Но сам-то Иван Парфеныч ничего не забыл.
И еще никак ему не забыть о этом брате своем исшедшем:
Иван Парфеныч затосковал.
И не то, что он нарушил дело свое, смошенничал, нет, не это ему стало, нет, он уж если хотите, понял, что иначе не мог поступить. И о брате тоже, не то его замучило, что брату выпала доля такая, нет, не о брате, а о себе, что его-то собственная доля, что это такое?
Работа валилась из рук.
И ничему уж не рад.
Уныние напало — муть в голове, тоска на сердце и нету света нигде, тускло.
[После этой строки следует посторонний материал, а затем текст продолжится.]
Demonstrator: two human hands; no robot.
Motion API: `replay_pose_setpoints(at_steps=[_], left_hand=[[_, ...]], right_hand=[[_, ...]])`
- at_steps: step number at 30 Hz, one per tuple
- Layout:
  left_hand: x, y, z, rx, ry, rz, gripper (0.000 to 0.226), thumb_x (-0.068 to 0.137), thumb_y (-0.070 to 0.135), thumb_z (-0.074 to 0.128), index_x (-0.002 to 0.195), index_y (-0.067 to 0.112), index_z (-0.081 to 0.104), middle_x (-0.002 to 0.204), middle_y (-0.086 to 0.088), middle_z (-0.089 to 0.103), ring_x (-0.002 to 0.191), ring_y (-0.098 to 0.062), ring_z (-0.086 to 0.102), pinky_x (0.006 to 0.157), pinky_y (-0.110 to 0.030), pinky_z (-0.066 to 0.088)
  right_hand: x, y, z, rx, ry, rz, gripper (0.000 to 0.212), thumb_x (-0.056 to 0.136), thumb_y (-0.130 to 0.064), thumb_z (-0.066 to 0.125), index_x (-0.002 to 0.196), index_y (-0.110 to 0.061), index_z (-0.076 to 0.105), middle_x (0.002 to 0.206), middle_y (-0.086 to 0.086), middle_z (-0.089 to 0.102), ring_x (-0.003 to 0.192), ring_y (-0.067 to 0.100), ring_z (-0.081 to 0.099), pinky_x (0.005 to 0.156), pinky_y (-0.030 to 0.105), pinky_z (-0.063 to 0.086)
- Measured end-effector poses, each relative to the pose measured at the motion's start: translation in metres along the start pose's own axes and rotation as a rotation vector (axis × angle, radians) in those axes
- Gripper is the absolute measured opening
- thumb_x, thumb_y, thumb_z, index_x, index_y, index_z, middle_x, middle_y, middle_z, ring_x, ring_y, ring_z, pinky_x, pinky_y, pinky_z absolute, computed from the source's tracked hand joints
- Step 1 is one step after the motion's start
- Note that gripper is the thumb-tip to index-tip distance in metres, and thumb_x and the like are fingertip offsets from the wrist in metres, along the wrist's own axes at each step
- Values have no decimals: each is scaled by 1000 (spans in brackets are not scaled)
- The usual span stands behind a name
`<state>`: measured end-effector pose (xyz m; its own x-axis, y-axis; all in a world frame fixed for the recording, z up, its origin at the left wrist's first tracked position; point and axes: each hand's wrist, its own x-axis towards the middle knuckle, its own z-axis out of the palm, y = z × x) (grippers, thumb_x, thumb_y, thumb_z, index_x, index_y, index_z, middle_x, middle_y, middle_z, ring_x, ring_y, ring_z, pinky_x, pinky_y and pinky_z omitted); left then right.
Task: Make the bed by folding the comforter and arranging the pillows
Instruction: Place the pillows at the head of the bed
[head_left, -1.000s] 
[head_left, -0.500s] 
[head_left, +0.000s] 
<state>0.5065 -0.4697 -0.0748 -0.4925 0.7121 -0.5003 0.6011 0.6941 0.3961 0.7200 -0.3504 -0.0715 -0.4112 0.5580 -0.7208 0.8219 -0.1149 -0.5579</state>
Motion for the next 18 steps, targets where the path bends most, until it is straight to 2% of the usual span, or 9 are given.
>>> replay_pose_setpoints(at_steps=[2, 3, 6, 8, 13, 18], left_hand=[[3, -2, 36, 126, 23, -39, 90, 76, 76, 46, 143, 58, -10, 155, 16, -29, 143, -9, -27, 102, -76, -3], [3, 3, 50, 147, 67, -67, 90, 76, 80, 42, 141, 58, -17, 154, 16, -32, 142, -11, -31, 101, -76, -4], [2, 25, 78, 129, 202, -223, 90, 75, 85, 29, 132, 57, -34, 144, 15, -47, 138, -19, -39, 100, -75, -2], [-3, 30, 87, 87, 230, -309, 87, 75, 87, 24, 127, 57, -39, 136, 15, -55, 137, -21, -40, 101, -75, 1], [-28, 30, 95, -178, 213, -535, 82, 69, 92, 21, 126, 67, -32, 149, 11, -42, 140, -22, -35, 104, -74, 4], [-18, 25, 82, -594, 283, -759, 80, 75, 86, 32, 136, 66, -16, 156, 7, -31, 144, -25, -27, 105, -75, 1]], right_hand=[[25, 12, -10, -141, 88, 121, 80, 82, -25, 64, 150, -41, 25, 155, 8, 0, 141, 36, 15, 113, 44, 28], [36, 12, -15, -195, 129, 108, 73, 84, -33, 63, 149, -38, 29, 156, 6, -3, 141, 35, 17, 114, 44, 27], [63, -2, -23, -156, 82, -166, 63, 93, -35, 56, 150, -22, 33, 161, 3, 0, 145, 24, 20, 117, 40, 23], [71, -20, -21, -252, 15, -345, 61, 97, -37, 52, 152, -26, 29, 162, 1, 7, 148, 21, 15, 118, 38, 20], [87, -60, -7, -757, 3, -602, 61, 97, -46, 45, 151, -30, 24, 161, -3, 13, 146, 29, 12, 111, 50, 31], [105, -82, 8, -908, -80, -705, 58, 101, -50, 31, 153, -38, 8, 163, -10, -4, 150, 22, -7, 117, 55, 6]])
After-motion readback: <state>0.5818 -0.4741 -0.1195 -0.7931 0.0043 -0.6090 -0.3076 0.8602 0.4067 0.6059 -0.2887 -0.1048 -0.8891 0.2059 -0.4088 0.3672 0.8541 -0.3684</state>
Отойти в сторонку, чтобы не видно, сжаться так вот — —
И нет никакой надежды.
И конца нет.
Летом в первый раз за всю свою службу взял он отпуск — ходил на богомолье. Говорил со старцем, добился-таки праведника на земле грешной!
Старец сказал:
— Дух уныния, соединяясь с духом скорби и через него подкрепляемый, дух лютый и тяжкий. Но надо помнить, что часто из любви поражает Бог своим духовным жезлом человека, чтобы преуспевал человек в добродетели. И в конце концов непременно произойдет изменение и все просветлеет опять и станет неколебимей. И еще надо помнить, — сказал старец, — что без Божьего попущения враг ничего не может нам сделать, и если печалит дух наш, то лишь столько, сколько попускается ему от Бога. И ничем человек так не может доказать своей любви к Богу, как благодушным перенесением печальных обстоятельств, и это возводит его к высшему совершенству. Иначе неблагодарность, хуление, сомнение, страх и отчаяние наполнят и вконец измотают душу. Сколько силы есть, надо молиться, — сказал старец, — а к молитве приложить чтение и рукоделие.
Иван Парфеныч никогда ничего не читал, но дело делал.
— Я работаю, — возразил он, — да все из рук валится.
— Понуждай себя, — сказал старец, — а когда останешься без дела, переноси мысли свои на какой-нибудь предмет божественный или простой человеческий сердечный. Главное же терпение и упование. Ведь, враг и наводит на нас уныние, чтобы лишить душу упования на Бога, но Бог-то никогда не допустит, чтобы душу, уповающую на него, одолели напасти.